I ricordi diventano difficili da riportare a galla quando una pallottola è entrata nel cranio, vedi episodio due, ma i mal di testa reiterati e feroci non impediscono lo sforzo. La sera di San Nicola, una festa che avvicina il sud barese niente meno che a Milano, per la particolare coincidenza agiografica del calendario che pone Nicola e Ambrogio all’altezza del ponte dicembrino dell’Immacolata, Gerri Esposito rinviene da una cassapanca una bambina molto perspicace e un bambino ancora lattante. Accanto, la madre è stata uccisa. Massacrata. Da chi?
Una storia brutta, come un cielo incerto e una stagione improponibile. Come la scoperta di una collega non qualsiasi che pare se la faccia con un procuratore. Milanese, guarda caso. Odioso all’epidermide e alla vista. Giorgia Lepore ha una scrittura cattiva, nel senso di scorbutica e corrosiva. Indugia in particolari feroci perché siamo alle prese pur sempre con un noir. Tuttavia lo fa con un equilibrio che dimostra grande cura e ottimo lavoro di editing. E qui va fatto un plauso anche alla casa editrice. Perché quello che deve risaltare in questi romanzi con un ispettore sui generis, non è tanto il caso in sé – e questo in particolare resta ancora più irrisolto dei precedenti – quanto la tenaglia psicologica che esso genera ai danni di Gerri.

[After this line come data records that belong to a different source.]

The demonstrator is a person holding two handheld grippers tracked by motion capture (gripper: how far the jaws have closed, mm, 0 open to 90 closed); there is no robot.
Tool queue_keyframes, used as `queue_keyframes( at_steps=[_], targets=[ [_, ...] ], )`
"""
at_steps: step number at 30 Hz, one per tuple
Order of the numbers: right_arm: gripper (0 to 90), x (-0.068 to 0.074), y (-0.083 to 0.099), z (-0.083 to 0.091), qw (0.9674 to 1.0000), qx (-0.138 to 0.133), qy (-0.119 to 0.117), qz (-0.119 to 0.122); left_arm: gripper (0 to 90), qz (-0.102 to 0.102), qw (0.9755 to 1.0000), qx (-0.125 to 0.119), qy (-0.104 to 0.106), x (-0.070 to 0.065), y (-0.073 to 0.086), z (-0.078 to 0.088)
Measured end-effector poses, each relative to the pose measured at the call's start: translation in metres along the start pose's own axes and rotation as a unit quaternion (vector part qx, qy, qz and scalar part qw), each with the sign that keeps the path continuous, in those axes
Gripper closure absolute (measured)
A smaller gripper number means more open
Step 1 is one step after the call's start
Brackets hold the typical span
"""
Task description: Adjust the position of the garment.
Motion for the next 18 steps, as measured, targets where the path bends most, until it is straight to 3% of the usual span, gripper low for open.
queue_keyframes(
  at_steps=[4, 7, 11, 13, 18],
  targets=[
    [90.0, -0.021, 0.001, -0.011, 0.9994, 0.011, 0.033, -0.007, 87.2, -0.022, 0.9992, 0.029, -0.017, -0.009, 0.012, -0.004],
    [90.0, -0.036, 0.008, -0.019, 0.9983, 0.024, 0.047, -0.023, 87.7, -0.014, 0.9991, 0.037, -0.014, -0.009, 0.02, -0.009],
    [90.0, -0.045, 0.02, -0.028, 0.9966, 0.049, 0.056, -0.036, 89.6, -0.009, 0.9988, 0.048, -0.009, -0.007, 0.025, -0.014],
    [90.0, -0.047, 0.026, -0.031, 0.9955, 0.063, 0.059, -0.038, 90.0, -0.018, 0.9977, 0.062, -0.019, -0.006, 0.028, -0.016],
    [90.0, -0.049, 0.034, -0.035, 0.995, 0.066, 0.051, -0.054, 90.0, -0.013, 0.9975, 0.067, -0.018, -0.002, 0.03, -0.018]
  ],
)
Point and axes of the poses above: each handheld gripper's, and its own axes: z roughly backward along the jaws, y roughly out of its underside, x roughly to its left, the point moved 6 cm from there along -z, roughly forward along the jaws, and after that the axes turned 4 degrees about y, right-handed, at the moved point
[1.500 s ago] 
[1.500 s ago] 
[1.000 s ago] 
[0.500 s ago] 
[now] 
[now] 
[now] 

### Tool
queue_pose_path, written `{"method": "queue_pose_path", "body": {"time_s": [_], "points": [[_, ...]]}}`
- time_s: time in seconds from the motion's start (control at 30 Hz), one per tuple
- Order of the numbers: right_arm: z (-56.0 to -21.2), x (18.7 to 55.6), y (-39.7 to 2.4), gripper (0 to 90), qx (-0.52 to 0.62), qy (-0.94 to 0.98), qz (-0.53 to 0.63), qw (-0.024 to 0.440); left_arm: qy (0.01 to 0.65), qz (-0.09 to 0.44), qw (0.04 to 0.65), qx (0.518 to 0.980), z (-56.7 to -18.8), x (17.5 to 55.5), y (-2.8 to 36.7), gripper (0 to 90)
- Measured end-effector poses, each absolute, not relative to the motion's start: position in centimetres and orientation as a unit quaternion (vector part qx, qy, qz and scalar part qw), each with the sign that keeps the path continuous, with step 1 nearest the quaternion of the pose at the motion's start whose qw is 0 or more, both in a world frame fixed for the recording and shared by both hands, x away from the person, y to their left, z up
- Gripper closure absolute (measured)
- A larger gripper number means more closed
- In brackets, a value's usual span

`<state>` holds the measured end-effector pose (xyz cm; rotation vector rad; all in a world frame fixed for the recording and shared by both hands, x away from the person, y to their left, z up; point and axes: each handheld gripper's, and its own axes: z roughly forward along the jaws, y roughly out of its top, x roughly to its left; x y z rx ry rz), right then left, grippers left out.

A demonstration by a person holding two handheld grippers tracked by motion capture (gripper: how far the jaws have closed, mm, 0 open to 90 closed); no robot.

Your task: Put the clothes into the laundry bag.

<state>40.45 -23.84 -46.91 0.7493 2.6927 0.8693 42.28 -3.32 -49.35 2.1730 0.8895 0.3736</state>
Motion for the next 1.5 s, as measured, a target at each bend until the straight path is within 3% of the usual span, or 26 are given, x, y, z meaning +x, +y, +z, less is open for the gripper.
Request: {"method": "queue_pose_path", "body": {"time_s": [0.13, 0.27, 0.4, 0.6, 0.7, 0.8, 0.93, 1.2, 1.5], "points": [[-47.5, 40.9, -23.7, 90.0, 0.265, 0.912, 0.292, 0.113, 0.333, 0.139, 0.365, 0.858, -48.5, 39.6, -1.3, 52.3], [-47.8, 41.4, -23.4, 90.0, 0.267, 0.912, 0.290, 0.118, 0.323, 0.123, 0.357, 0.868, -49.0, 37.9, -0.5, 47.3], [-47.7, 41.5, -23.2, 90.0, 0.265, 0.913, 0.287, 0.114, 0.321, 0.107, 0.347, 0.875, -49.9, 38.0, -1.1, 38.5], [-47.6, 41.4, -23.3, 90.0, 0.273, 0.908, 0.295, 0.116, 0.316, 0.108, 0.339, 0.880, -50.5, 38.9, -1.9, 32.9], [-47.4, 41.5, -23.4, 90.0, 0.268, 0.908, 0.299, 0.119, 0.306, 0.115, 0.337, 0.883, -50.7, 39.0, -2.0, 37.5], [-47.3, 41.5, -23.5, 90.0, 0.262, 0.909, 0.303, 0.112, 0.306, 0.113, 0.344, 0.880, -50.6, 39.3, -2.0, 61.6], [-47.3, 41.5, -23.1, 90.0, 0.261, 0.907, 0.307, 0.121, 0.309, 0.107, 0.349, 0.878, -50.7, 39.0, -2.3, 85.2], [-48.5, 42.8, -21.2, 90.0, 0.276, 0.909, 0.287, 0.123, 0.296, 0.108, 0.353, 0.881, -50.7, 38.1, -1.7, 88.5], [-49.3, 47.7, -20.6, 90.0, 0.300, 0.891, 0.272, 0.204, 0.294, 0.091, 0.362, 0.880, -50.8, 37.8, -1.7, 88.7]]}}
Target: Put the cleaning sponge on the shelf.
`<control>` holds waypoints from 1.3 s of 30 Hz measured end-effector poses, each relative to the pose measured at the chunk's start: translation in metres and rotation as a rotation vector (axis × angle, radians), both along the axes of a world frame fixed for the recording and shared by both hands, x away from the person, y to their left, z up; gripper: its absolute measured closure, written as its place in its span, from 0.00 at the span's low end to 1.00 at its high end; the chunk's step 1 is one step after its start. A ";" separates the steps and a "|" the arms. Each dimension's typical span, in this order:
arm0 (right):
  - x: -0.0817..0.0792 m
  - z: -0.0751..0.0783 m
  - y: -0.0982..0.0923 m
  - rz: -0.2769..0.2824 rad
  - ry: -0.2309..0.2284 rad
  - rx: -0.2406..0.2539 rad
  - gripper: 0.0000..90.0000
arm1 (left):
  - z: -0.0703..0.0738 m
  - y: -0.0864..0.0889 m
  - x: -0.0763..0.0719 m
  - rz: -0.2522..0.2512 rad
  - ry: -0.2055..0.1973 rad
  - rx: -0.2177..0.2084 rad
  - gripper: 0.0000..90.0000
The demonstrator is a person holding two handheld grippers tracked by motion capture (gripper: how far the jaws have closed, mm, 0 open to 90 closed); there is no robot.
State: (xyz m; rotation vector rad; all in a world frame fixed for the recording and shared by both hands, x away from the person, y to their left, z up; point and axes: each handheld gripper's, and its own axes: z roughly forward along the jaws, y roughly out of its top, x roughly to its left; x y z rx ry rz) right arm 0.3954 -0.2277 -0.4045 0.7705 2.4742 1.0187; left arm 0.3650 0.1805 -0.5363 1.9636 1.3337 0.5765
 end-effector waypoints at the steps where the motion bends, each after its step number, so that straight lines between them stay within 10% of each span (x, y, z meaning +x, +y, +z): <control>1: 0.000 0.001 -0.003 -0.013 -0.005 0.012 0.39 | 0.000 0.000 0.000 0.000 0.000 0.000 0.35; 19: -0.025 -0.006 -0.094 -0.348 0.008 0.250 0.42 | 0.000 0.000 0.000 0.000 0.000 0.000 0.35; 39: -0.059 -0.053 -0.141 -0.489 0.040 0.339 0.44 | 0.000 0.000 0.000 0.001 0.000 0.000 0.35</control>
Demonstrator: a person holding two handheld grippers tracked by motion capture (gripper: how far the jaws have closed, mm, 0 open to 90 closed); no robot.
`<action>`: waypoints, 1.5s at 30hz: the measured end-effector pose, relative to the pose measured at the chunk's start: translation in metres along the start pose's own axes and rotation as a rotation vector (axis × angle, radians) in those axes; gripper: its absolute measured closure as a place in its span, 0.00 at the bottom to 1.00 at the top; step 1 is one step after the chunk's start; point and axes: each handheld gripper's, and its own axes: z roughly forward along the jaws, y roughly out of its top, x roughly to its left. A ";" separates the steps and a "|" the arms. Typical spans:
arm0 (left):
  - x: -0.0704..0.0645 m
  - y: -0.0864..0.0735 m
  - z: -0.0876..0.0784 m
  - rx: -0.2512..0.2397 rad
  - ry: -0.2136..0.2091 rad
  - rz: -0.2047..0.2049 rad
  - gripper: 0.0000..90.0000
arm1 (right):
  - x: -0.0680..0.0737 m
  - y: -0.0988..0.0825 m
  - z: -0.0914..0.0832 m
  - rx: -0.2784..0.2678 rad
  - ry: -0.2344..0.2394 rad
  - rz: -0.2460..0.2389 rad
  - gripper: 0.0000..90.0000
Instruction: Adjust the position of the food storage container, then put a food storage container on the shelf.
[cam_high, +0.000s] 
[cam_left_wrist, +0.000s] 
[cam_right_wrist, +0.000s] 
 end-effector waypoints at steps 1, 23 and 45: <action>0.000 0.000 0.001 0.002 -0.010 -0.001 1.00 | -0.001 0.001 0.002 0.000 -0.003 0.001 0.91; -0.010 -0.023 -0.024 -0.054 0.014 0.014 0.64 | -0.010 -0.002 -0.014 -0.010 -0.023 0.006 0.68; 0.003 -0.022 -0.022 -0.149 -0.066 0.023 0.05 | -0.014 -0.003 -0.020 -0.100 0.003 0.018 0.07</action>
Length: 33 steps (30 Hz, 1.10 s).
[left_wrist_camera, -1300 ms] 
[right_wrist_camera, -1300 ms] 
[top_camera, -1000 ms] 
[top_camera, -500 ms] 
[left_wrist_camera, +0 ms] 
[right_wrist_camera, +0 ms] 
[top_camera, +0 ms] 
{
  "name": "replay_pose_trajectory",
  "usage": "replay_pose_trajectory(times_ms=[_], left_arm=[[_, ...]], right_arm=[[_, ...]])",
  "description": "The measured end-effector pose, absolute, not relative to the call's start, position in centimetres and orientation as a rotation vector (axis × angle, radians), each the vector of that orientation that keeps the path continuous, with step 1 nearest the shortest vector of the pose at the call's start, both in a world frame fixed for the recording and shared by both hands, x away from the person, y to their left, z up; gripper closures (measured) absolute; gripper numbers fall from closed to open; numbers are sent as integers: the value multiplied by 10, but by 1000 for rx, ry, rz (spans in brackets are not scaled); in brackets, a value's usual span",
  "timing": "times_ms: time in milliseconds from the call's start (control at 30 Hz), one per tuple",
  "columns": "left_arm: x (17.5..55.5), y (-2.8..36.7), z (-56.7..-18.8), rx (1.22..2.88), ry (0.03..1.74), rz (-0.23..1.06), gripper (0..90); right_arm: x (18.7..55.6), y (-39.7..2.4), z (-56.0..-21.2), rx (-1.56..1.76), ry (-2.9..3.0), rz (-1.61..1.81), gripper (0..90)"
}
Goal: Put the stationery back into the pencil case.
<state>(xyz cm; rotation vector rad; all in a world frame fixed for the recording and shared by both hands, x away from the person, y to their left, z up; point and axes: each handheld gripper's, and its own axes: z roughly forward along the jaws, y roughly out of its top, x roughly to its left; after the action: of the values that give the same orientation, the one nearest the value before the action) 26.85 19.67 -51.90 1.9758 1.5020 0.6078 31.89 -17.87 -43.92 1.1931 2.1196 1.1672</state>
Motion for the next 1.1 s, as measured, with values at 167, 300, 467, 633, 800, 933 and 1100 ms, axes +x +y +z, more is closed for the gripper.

La piccola figlia della vittima è la cartina di tornasole di tutte le infanzie perdute. Dunque, anche quella di Esposito. Che si prodiga perché ciò che lui ha patito non diventi la sofferenza di altre persone. In questo prodigarsi, ci scappa pure una promessa. Classica finché si vuole ma che nel contesto assume un significato pregnante. La promessa di catturare l’assassino. In realtà la bambina si sbilancia oltre: prendilo e uccidilo, chiede. Troppo anche per un poliziotto improponibile. Un tira e molla brevissimo, un dialogo di due righe che però trascinano i loro effetti per tutto il romanzo.

Lo prendi e lo uccidi. Noi non ammazziamo persone. Allora lo prendi e basta. Ma in cuor suo Gerri sa che la piccola potrebbe non accontentarsi della soluzione minima. Che fare? Intanto dire di sì. Ma questo, a cosa va riferito? Al prendilo e uccidilo o al prendilo e basta? Bisogna stare attenti, avere la mira giusta e non farsi devastare definitivamente dai sensi di colpa. Però la bambina, acida quanto si vuole, chiede legittimamente giustizia. Per lo meno una giustizia declinata nell’accezione che può elaborare un cervello infantile. Anche Gerri d’altronde era candido fino in fondo quando è stato abbandonato e chi può invocare riparazione a un torto subito se non un innocente assoluto?

Si dipana così questo terzo capitolo della saga di Gerri Esposito. Un dare a cui corrisponde un non avere. Una serie di rapporti scomposti dove le conquiste degli affetti restano maledettamente transitorie come una nevicata in Puglia. Per gli amanti di Gerri, non mancheranno le apparizioni di personaggi già visti. E credo non finisca qui. Per cui tranquilli. Questo tizio che attraversa da nomade le steppe dei tormenti umani, pianterà la sua tenda da qualche altra parte.